Stored entries
──────────

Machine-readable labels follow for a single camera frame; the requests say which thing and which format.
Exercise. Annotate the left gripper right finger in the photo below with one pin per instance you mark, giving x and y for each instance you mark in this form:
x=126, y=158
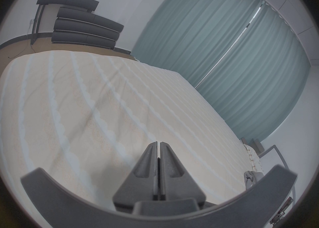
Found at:
x=183, y=192

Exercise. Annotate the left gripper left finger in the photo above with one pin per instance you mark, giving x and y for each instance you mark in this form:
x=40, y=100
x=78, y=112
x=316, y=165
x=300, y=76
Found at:
x=135, y=192

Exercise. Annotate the bed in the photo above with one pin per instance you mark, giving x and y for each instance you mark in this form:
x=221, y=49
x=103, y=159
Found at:
x=112, y=109

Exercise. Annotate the grey garment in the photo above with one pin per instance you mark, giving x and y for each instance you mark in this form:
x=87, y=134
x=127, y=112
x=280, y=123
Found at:
x=251, y=179

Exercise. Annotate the white printed pillow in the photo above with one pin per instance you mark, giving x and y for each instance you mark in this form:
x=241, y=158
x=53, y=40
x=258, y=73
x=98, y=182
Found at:
x=255, y=159

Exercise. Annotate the grey bedside table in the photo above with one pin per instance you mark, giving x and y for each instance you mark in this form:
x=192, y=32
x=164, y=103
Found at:
x=256, y=144

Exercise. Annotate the blue-green curtain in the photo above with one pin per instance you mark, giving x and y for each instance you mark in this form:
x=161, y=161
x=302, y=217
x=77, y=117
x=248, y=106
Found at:
x=199, y=22
x=261, y=77

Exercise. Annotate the black chest of drawers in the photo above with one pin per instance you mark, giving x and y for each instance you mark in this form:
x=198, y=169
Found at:
x=84, y=27

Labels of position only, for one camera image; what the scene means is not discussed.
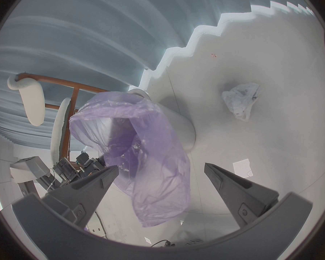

──────────

§ Your task
In the records above, which lines hold the string "gripper"? Copy each one.

§ Task solution
Exercise. Annotate the left gripper right finger in the photo below with one pin per instance you mark, giving x and y for each instance you mark in this form:
Exercise. Annotate the left gripper left finger in the photo above with one pin per instance you mark, giving x and y for each instance you mark in this form:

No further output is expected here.